During those 2 years I was the most moody unhappy person around. Looking back I am surprised I held my job, I would have let myself go within a few months I wouldn't work any OT, didn't take any crap from any of our customers. (in other words I had confrontations with all but one) [Linked Image] Even made a grown man cry so they tell me. (That one I am not ashamed of! He was a complete idiot and had no business doing what he was doing. As for the rest I should have been more cooperative I am not sure how I didn't burn any bridges)

If it was not on the plans I would not do it! If the plans were drawn wrong and I new it I went out of my way to try and get them to provide new plans before I would make changes. These were regular customers who started to rely on us for "Turn-Key" projects. Many times jobs were completed before we were given accurate plans. We were given these jobs without having to bid against anyone. When the new jobs were starting I would get the info from the owner of our company and I felt like the eternal apprentice.
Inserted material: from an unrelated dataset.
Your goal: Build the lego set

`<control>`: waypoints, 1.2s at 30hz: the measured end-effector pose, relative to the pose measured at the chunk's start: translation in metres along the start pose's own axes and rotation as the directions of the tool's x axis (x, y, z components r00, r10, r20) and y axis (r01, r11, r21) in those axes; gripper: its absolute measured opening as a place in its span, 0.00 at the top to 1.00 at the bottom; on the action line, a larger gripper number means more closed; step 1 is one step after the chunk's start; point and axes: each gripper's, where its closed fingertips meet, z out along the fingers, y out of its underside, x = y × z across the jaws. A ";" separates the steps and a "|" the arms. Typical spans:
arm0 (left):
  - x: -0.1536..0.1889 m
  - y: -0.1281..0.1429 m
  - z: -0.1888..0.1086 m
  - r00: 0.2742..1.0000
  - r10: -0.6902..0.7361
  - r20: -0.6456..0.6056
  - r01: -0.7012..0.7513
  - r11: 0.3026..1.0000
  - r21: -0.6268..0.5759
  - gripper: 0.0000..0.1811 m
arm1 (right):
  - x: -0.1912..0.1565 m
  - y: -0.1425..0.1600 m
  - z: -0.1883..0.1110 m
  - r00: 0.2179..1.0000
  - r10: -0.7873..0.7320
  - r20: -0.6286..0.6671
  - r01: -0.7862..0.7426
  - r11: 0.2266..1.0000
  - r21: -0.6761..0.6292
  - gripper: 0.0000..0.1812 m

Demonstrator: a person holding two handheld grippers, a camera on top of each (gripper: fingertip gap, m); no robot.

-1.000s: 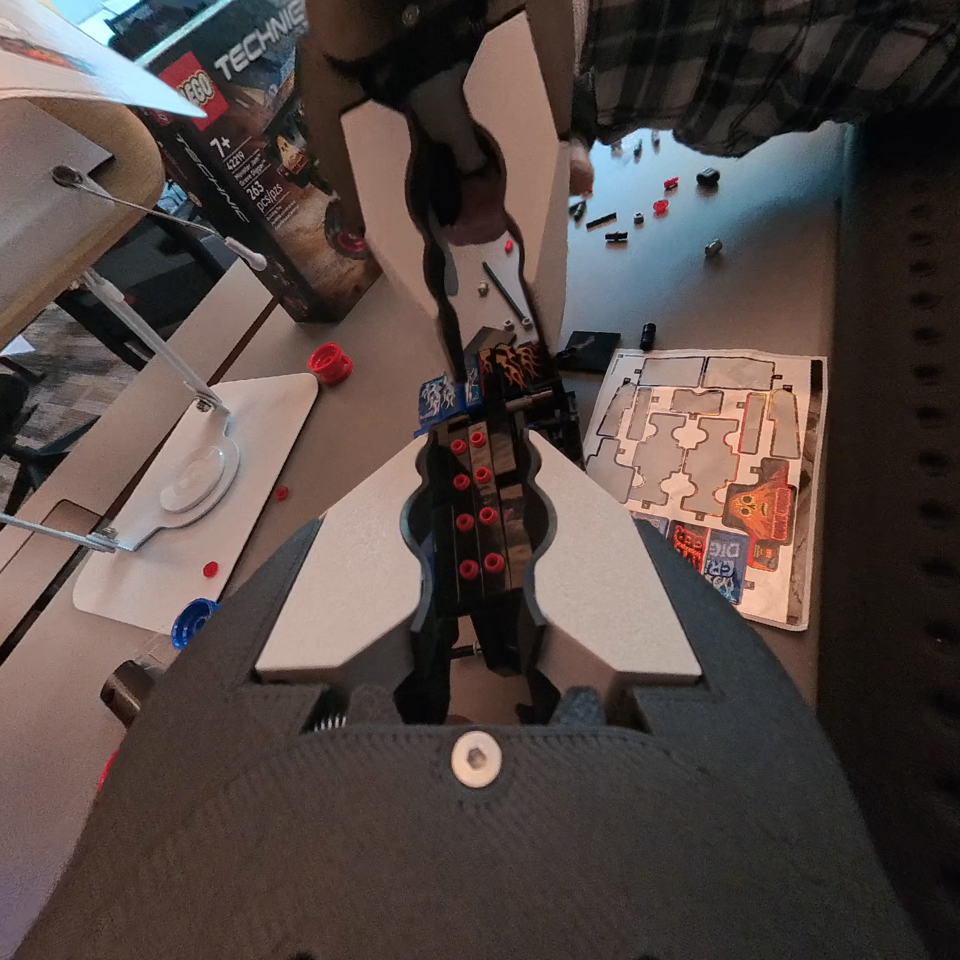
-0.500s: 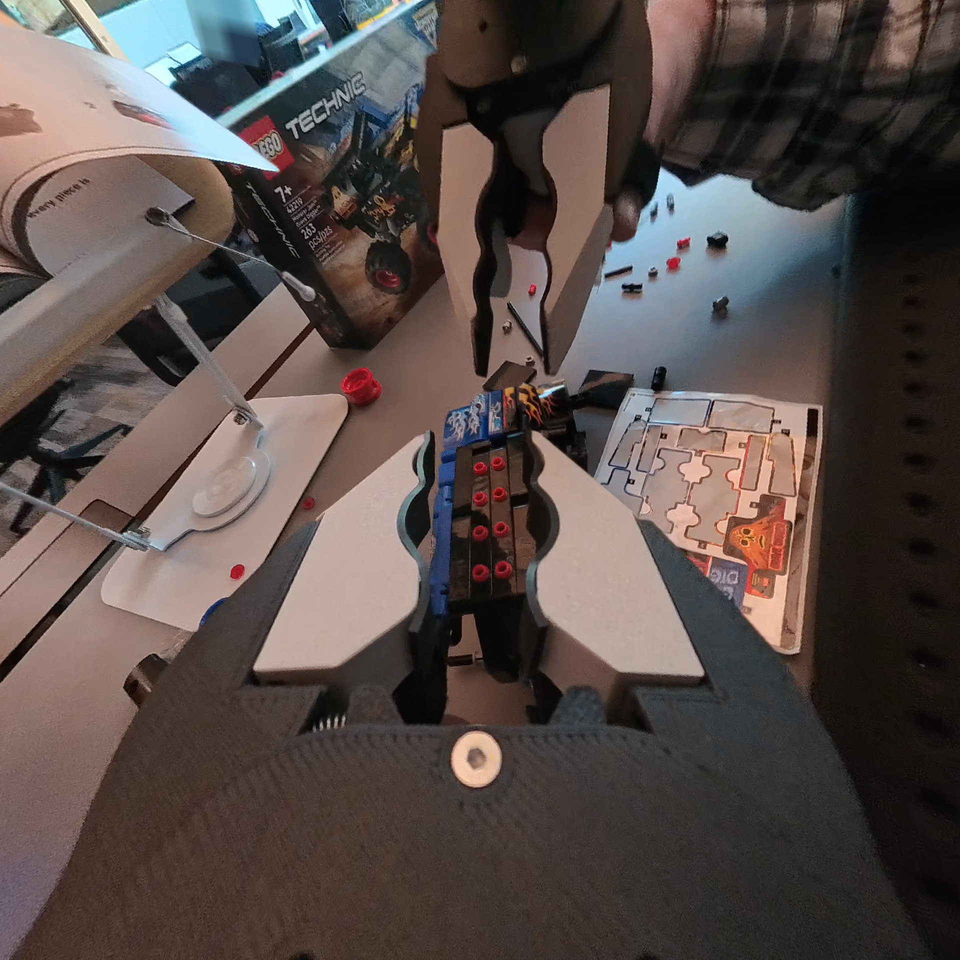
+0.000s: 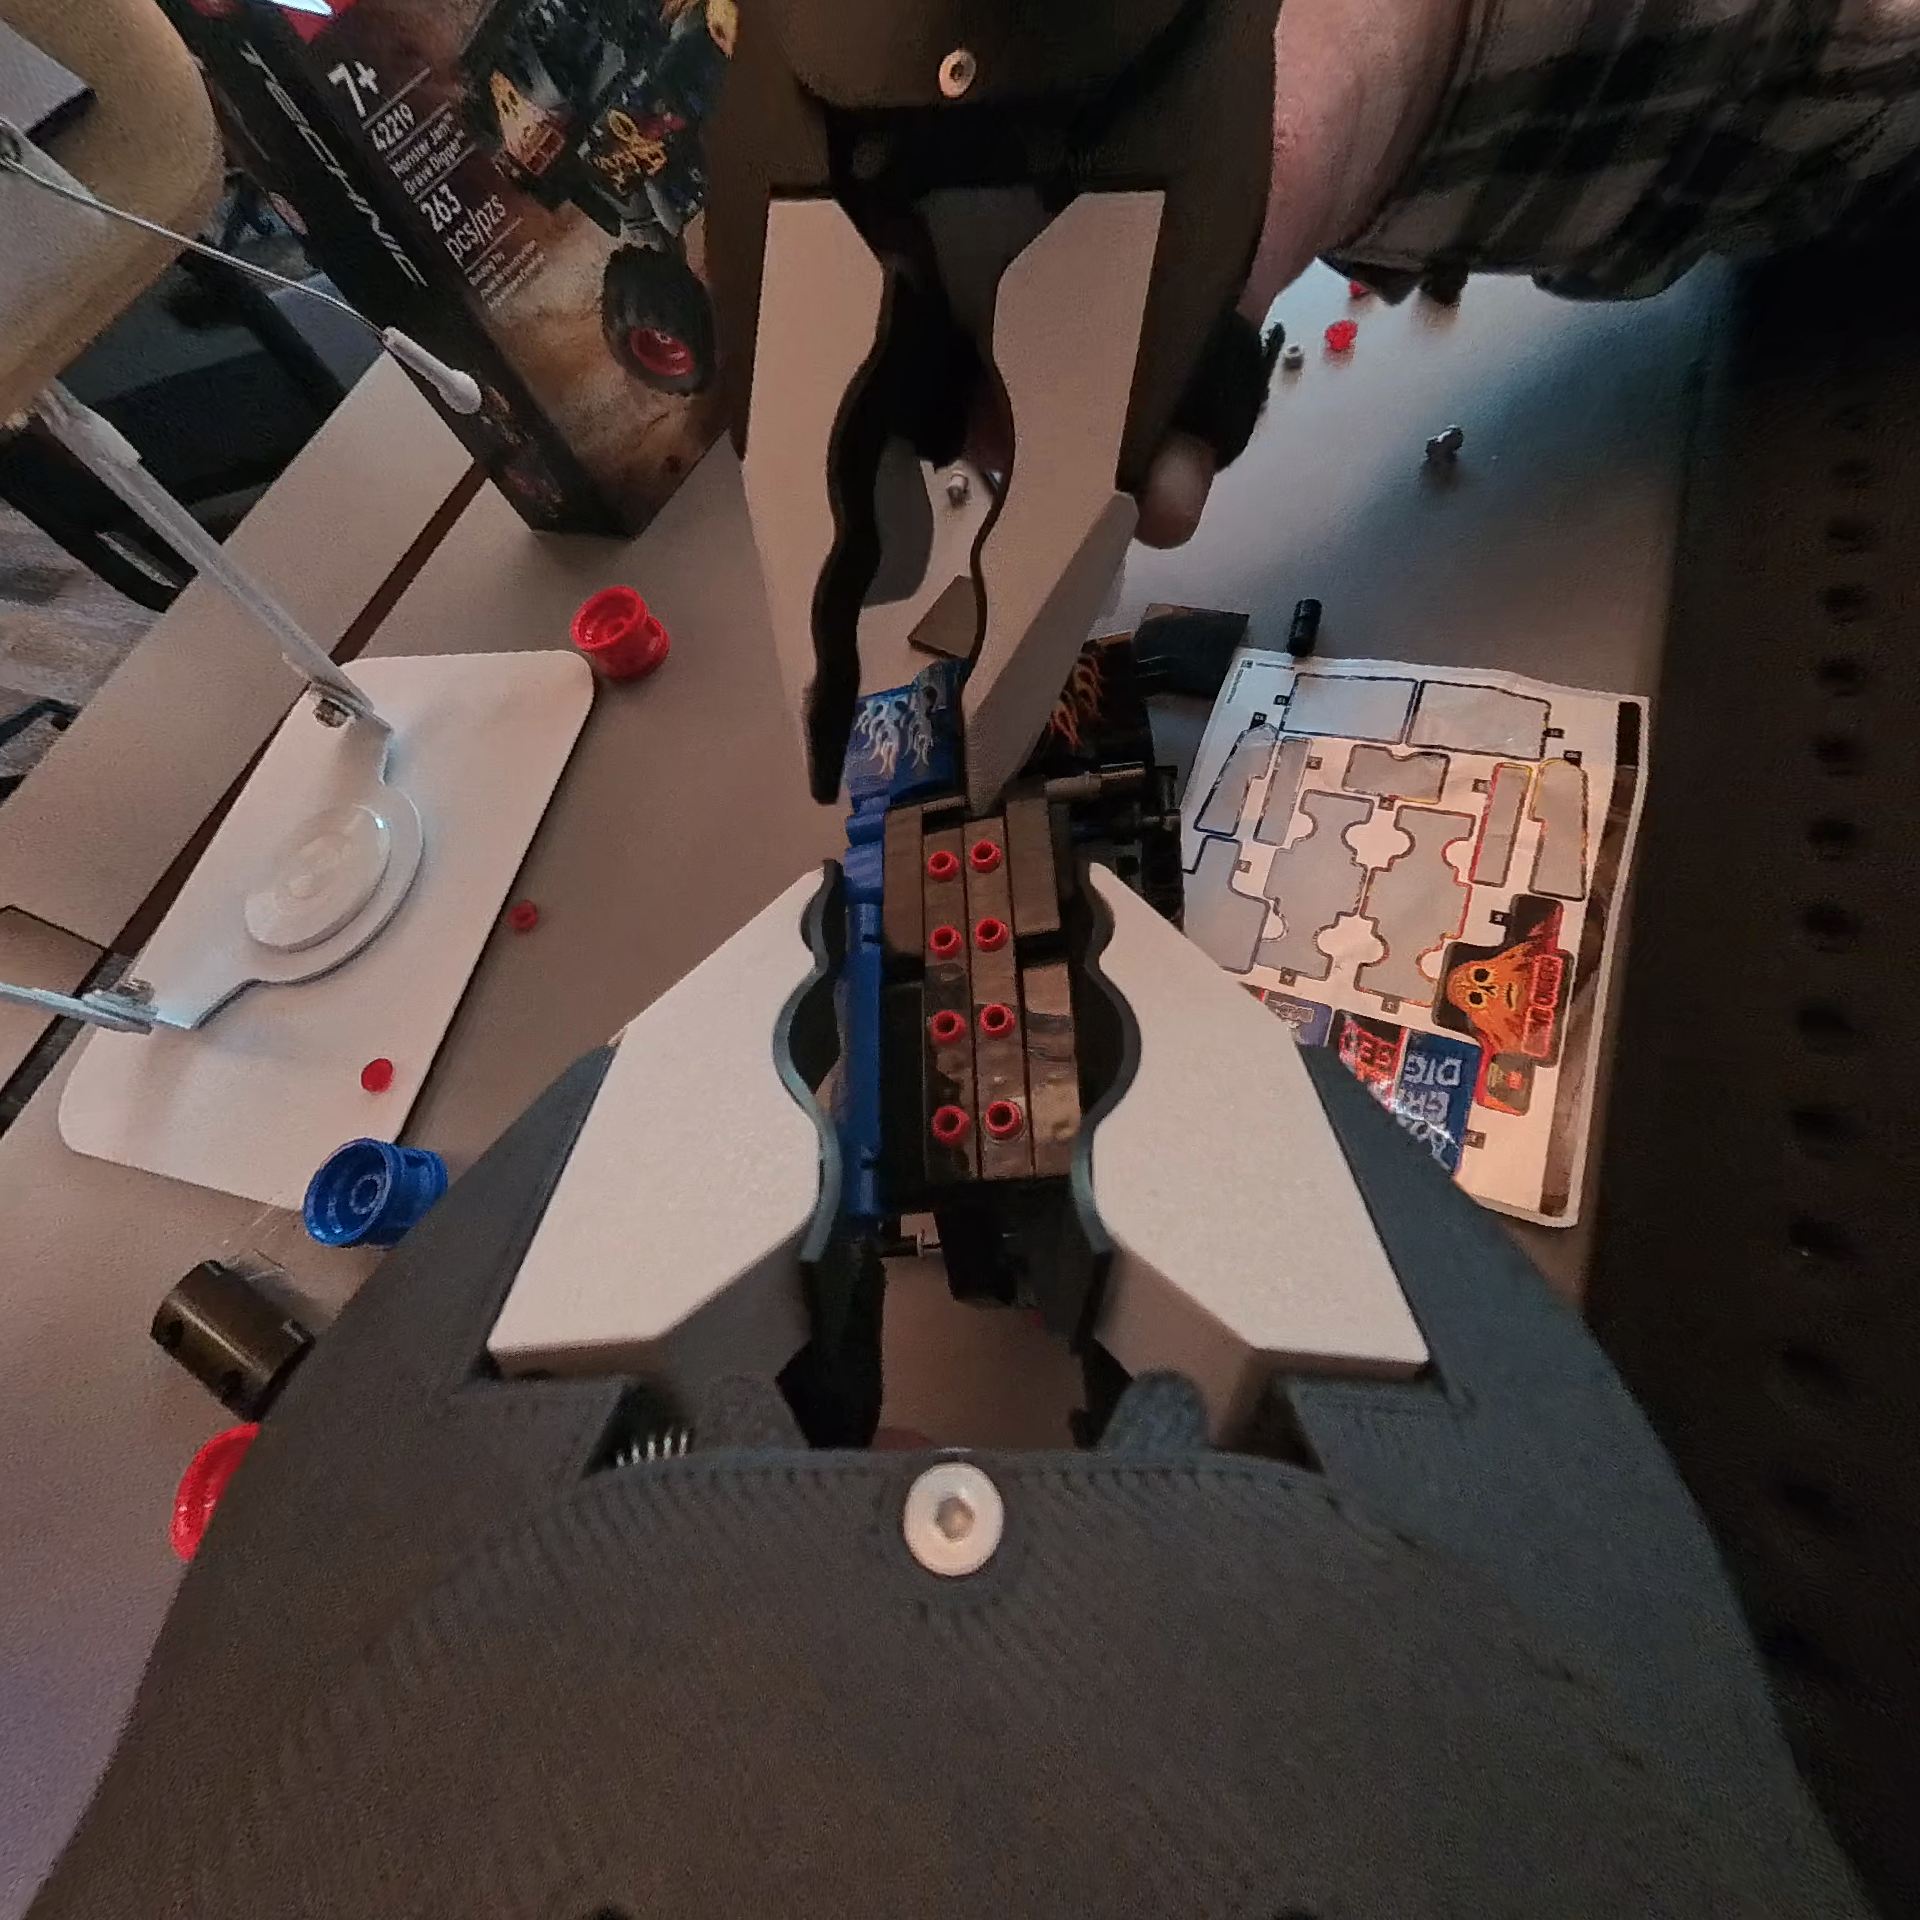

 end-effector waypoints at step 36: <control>-0.008 0.005 0.013 1.000 0.012 0.022 -0.010 0.997 -0.078 0.76 | 0.014 -0.002 0.011 0.975 0.219 -0.033 -0.218 0.975 0.041 0.97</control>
Some of the things that he would explain seemed so elementary. I felt like I could never get out from under his thumbs. (In his defense he used to teach first year apprentices and was a very good communicator) My nextell seemed to turn off for no apparent reason. I just felt as though all the extra miles I went before were for nothing. So for about a year I looked for that "Perfect Job" and when I found it I left. Stayed there for 2 years started as service manager and left as chief estimator and went back to the old company (I wanted to be with a company that I had helped build a solid repution for) for about 3 weeks. Once I was there for a week the hair on the back of my neck stood up when the same things started to happen again. I gave my notice and ...

I took a job out of state (never thought I would leave the area I grew up in) moved the family and life has been pretty good since. The job I took went south they lost there Government Contract so I opened up my own shop. Now at times I almost feel semi-retired. The wife works from 5:00 AM until 10:00 AM and I wait to start my day till after my daughter gets on the bus for school 8:00 AM. Now I schedule work around my life as much as possible, make sure I am at the school functions I missed before, volunteer at school now and then. Usually work in town, and play as much as possible.

I finally figured that life was too short to be un-happy at work.